The budget recently approved by the House would allow another
100,000 cubic feet of nuclear waste into the landfill in Barnwell
County in 2005. This would be in addition to the 50,000 feet already
authorized for next year by the Atlantic Compact Act.
The Senate needs to stop this bad deal. This proposal would
undermine the Atlantic Compact Act, which was a real public policy
achievement. Further, the deal with Chem-Nuclear to dispose of its
waste at the Barnwell site is a poor business bargain for the
state.
South Carolina's nuclear waste disposal program successfully
serves a number of important objectives, including:
Preserving disposal capacity for the
state's own nuclear plants;
Phasing out importation of waste from outside the region on an
orderly schedule, with such shipments ending by 2008;
Maximizing current market pricing to help meet South Carolina's
general revenue needs.
This program was the result of 18 months of study and hearings.
It was cemented by permanent law in the Atlantic Compact Act passed
in 2000. But now, it may be significantly altered by last minute, ad
hoc budget amendments.
Chem-Nuclear's proposal raises three basic questions, the answers
to which could have an enormous impact on the state's future:
1. Should South Carolina allow more nuclear waste from across the
nation to come into the state?
The Atlantic Compact Act preserved capacity for South Carolina's
future needs and signaled to the rest of the nation that other
states must become more involved in solving the country's nuclear
waste disposal problems. If South Carolina signals a weakness in its
resolve to close the door on the nation's nuclear waste, other
states will have no incentive to create new disposal solutions. And
South Carolina would continue to be the nuclear waste dumping ground
for the rest of the nation.
2. Is the Chem-Nuclear proposal a good deal for South Carolina?
Instead of a revenue gain of $6 million, the agreement with
Chem-Nuclear is expected to net the state as little as $1 million.
This low-cost arrangement with Chem-Nuclear would have the added
detriment of driving down the prices the Budget and Control Board
can charge its customers for waste disposal and lowering projected
revenues by as much as $3 million in 2005. Adding insult to injury,
the cost of handling the extra waste from Chem-Nuclear could cost
the state an additional $2 million.
3. Is South Carolina getting a fair return for this valuable
asset?
South Carolina's disposal capacity is worth well over $500 per
cubic foot. The state now is poised to sell this space to
Chem-Nuclear at an unreasonably low price of $60 per cubic foot.

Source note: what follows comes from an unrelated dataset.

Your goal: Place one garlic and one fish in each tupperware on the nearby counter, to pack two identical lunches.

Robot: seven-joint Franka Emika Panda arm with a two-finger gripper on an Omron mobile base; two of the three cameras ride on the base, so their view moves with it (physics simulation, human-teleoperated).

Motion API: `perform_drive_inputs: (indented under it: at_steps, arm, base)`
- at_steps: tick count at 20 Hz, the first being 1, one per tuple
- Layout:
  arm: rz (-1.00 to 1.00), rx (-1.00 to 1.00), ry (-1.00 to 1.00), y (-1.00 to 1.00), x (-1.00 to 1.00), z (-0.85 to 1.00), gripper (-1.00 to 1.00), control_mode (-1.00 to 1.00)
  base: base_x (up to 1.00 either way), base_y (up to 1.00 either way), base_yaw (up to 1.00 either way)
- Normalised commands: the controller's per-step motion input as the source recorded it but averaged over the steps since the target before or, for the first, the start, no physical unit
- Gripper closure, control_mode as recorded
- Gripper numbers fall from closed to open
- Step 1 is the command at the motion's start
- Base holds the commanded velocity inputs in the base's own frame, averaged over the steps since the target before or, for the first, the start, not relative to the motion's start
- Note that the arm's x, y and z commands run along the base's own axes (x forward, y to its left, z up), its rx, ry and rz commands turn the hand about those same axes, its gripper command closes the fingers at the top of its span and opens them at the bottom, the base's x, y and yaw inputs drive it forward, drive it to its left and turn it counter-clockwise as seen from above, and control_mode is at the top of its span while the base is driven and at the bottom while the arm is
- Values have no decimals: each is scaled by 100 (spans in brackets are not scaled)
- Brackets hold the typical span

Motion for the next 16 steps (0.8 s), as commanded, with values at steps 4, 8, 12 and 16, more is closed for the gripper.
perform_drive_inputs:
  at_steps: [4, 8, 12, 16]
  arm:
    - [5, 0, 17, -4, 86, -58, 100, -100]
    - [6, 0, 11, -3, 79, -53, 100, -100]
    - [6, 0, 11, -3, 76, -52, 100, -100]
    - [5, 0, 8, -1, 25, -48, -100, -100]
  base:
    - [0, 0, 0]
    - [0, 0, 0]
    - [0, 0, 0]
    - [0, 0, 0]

When the Compact Act was passed in 2000, Barnwell's remaining
disposal capacity was almost gone. South Carolina needed to join a
congressionally approved compact to lawfully preserve disposal space
for its own waste needs when its seven nuclear reactors are
decommissioned beginning around 2040. Under the act, 1.8 million
cubic feet have been reserved for the future needs of the compact
states - South Carolina, New Jersey and Connecticut. Under the act,
unused capacity may not be sold.
As South Carolina's import limits have taken effect, the price
for disposing of waste at Barnwell has increased from 80 cents per
cubic foot in 1971 to today's prices of more than $500 per cubic
foot.
Chem-Nuclear now proposes to buy 100,000 feet of the remaining
capacity at Barnwell for $6 million. This is $60 per cubic foot and
a fraction of its real value.
A poor business deal that could not stand on its own, this
proposal was craftily paired by Chem-Nuclear's friends in the House
with a measure to raise pay for law enforcement officers. The Senate
should reject this cynical ploy.
In 1987, Gov. Carroll Campbell wrote the nuclear waste industry
and warned, "Any suggestion that South Carolina inevitably will
amend its laws to allow continued operation of the disposal facility
is speculation and should not be used as the basis for any state's
plans to fulfill its disposal responsibilities."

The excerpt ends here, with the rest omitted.